When fraternity brothers attempted a cover-up of the facts, the security cameras installed revealed the true story of what happened on the tragic night of the hazing death of a Penn State fraternity pledge. With increased surveillance we can help not only solve more crimes but aim to prevent them from happening in the first place.


Penn State sophomore Tim Piazza spent his final hours dragging his bruised and bloodied body across a beer-soaked fraternity house floor, stumbling down stairs into iron railings, and lying drunk and unconscious as head injuries and internal bleeding slowly sapped his life away. All the while, fraternity brothers did little to help him.

They stepped over his body. They slapped, hit, and doused him with water, hoping to rouse him. One, sitting on a couch nearby, documented his struggles for Snapchat.

No one called 911.

Those disturbing scenes – caught on security camera footage and described in agonizing, minute-by-minute detail in a grand jury presentment released Friday – now form the backbone of prosecutors’ case against the 18 members of Pennsylvania State University’s Beta Theta Pi fraternity, charged with complicity in Piazza’s death.

Though the recording does not show the 19-year-old pledge’s fatal falls down a flight of fraternity house steps during a Feb. 2 pledge initiation ritual just off campus, its depictions of the aftermath may be the most crucial piece of evidence in one of the largest hazing prosecutions in the nation’s history.

“It’s unusual to have a crime captured from beginning to end,” said Centre County District Attorney Stacy Parks Miller at a news conference announcing the charges last week.

The footage described in the presentment lays out a harrowing account of Piazza’s final hours starting just after 9 p.m., when the fresh-faced sophomore arrived at the fraternity house for what was expected to be one of the final hurdles he would face before being granted full membership as a Beta Theta Pi brother.

Dressed in a blazer, a buttoned-down shirt and khakis, Piazza and the 13 other pledges expected to participate in a hazing ritual known as “the Gauntlet.” One member would later testify that pledges guzzled vodka, shotgunned beers, drank from wine bags, and played multiple rounds of beer pong at a series of alcohol stations, where they downed four to five drinks in two-minute spans.

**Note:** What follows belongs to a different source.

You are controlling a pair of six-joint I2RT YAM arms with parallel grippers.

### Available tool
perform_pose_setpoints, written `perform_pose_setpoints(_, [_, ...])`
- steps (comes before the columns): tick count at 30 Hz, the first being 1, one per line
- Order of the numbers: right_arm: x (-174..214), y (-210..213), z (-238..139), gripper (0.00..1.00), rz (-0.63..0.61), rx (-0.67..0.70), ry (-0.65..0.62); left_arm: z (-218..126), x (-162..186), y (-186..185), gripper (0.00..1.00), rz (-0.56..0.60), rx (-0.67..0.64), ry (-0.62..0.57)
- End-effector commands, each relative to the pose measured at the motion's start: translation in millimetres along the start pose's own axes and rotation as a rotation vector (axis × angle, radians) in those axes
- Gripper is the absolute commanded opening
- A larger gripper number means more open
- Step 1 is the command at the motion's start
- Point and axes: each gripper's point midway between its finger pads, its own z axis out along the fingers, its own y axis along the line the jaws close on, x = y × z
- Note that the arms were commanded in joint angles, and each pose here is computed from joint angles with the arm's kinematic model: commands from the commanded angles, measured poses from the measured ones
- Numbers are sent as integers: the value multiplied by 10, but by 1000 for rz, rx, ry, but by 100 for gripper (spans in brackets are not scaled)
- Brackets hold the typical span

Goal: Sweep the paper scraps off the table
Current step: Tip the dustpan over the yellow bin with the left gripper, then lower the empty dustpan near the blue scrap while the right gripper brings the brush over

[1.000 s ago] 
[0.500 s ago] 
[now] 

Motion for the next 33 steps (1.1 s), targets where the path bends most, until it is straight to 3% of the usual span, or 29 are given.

By 10:30 p.m., Piazza was clearly drunk. According to the presentment, security footage shows at least two other fraternity members trying to assist him as he staggered through the rooms of the house. He stumbled out of the camera’s sightline, but moments later cameras captured another fraternity member pointing agitatedly toward the basement stairs.

The next time Piazza is seen on the footage, the grand jury said, four young men had dragged his limp form back up the stairs, stripped off his shirt, and placed him on a nearby couch. With his head hanging low and his eyes closed, Piazza appeared unconscious and unmoving, a livid bruise growing on his side.

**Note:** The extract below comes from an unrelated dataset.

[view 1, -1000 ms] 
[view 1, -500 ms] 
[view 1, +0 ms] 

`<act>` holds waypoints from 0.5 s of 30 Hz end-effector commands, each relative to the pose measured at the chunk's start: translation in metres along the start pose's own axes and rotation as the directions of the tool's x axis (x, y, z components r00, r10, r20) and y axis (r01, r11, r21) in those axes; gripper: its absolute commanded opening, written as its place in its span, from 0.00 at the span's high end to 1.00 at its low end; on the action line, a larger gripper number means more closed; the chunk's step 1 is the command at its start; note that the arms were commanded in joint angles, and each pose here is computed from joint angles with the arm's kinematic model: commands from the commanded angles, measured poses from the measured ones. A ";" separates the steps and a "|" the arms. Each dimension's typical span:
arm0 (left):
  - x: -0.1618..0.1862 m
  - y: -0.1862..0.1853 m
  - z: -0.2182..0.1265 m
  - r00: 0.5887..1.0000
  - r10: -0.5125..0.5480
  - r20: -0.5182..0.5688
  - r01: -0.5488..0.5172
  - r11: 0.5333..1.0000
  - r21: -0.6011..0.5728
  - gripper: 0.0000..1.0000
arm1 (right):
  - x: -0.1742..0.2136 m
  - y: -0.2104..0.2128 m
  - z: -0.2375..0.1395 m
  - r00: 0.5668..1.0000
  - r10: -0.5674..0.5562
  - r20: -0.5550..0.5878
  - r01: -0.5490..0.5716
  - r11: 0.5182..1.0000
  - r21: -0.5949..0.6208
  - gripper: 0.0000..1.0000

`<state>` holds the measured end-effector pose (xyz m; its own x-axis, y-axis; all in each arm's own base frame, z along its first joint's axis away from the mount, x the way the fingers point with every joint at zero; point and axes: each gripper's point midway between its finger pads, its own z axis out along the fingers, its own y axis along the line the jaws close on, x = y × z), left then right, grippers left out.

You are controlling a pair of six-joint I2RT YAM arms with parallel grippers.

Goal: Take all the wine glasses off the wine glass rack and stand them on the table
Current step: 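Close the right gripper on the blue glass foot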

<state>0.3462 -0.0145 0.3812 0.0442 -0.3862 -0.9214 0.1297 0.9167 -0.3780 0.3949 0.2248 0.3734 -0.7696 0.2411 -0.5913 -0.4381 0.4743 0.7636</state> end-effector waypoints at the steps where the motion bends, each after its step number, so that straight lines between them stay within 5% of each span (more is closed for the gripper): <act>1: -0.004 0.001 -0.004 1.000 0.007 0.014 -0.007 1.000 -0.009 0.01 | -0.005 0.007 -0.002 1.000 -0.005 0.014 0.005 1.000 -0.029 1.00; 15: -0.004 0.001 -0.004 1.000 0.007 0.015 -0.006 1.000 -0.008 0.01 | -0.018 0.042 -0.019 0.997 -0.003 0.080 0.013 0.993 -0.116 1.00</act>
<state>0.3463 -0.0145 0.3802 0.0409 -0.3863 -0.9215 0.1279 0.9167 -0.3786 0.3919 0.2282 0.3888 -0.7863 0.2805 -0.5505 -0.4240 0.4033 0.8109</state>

A debate quickly broke out about what to do. Some members sought to wake Piazza by pouring water over his face. Others sat on his legs to prevent him from rolling over, or slapped him, fearing he might lapse into a coma. Even as they argued over the drunk pledge, the presentment reports, another young man could be seen in the background of the video falling down a flight of three stairs.

But nearly a half-hour after Piazza’s fall, Kordel Davis, a newly initiated fraternity member, had had enough. Security footage described in the presentment shows him growing increasingly agitated in his discussions with his fraternity brothers.

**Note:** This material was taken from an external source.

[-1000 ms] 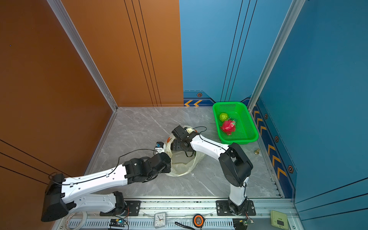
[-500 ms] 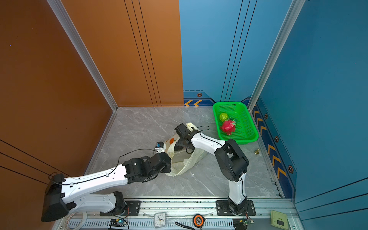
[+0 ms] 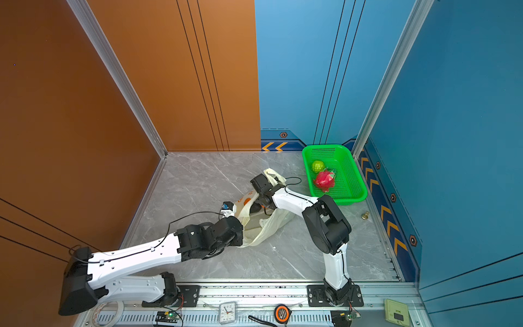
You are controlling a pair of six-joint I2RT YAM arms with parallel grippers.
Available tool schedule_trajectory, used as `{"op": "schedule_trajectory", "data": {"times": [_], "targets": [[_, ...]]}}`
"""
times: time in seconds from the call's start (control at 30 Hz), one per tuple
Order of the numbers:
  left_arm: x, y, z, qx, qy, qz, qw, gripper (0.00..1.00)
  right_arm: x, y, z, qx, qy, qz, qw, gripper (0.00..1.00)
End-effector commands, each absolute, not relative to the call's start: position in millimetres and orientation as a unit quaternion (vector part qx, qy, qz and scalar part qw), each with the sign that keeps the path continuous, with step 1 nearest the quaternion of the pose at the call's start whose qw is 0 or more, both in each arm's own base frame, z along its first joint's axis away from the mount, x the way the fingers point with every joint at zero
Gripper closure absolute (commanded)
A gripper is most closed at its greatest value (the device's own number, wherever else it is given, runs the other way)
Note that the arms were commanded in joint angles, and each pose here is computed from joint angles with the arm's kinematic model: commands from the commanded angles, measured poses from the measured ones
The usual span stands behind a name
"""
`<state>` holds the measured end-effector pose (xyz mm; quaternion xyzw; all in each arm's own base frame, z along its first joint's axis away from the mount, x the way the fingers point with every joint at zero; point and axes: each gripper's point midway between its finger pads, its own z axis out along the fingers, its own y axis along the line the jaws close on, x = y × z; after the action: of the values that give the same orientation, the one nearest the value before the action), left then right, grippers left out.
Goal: Untie the knot of the plastic bag and take out the fruit
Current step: 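Reach the right gripper down to the orange and close on it, then lift the orange out of the bag and carry it to the green basket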
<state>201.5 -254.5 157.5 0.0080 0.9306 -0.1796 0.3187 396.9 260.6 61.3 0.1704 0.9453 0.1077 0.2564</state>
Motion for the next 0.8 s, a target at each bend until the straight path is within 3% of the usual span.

He would later testify before the grand jury that he insisted that Piazza needed immediate medical attention. He screamed for someone to call 911, but the others shouted him down.

“In response, [member] Jonah Neuman rose from the couch, shoved Davis into an opposite wall and instructed [him] to leave,” the presentment states.

Davis turned elsewhere for help, but fraternity vice president Ed Gilmartin allegedly told him that he was crazy and that his opinion meant little against those of fraternity members majoring in kinesiology or biology.